(Beginning of Given material)

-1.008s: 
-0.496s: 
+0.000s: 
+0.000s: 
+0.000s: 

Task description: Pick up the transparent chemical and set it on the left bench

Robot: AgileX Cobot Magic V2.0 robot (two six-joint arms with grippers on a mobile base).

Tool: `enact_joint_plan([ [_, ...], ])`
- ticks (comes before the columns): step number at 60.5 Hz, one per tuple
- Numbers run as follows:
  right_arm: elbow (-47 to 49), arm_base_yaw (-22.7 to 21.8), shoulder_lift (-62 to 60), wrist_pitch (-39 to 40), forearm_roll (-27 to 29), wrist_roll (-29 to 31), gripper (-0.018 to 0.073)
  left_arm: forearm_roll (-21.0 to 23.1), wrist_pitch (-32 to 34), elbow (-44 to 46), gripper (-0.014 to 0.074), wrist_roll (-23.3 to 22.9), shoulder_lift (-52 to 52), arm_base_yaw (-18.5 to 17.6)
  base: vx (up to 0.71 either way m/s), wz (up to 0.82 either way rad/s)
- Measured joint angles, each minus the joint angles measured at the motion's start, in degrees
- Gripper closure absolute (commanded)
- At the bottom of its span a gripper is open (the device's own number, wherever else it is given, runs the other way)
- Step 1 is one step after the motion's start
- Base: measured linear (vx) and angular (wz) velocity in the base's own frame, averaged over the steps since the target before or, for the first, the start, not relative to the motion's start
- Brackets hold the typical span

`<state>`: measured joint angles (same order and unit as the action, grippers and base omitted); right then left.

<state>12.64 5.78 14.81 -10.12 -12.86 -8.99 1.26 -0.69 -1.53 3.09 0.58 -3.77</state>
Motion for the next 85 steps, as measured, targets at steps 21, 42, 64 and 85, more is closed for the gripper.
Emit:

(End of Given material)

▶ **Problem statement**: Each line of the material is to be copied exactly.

▶ **Worked solution**:
-1.008s: 
-0.496s: 
+0.000s: 
+0.000s: 
+0.000s: 

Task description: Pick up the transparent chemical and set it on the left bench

Robot: AgileX Cobot Magic V2.0 robot (two six-joint arms with grippers on a mobile base).

Tool: `enact_joint_plan([ [_, ...], ])`
- ticks (comes before the columns): step number at 60.5 Hz, one per tuple
- Numbers run as follows:
  right_arm: elbow (-47 to 49), arm_base_yaw (-22.7 to 21.8), shoulder_lift (-62 to 60), wrist_pitch (-39 to 40), forearm_roll (-27 to 29), wrist_roll (-29 to 31), gripper (-0.018 to 0.073)
  left_arm: forearm_roll (-21.0 to 23.1), wrist_pitch (-32 to 34), elbow (-44 to 46), gripper (-0.014 to 0.074), wrist_roll (-23.3 to 22.9), shoulder_lift (-52 to 52), arm_base_yaw (-18.5 to 17.6)
  base: vx (up to 0.71 either way m/s), wz (up to 0.82 either way rad/s)
- Measured joint angles, each minus the joint angles measured at the motion's start, in degrees
- Gripper closure absolute (commanded)
- At the bottom of its span a gripper is open (the device's own number, wherever else it is given, runs the other way)
- Step 1 is one step after the motion's start
- Base: measured linear (vx) and angular (wz) velocity in the base's own frame, averaged over the steps since the target before or, for the first, the start, not relative to the motion's start
- Brackets hold the typical span

`<state>`: measured joint angles (same order and unit as the action, grippers and base omitted); right then left.

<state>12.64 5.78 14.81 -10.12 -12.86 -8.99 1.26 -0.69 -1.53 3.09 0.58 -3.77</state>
Motion for the next 85 steps, as measured, targets at steps 21, 42, 64 and 85, more is closed for the gripper.
Emit:

Nothing remains to be added to the output.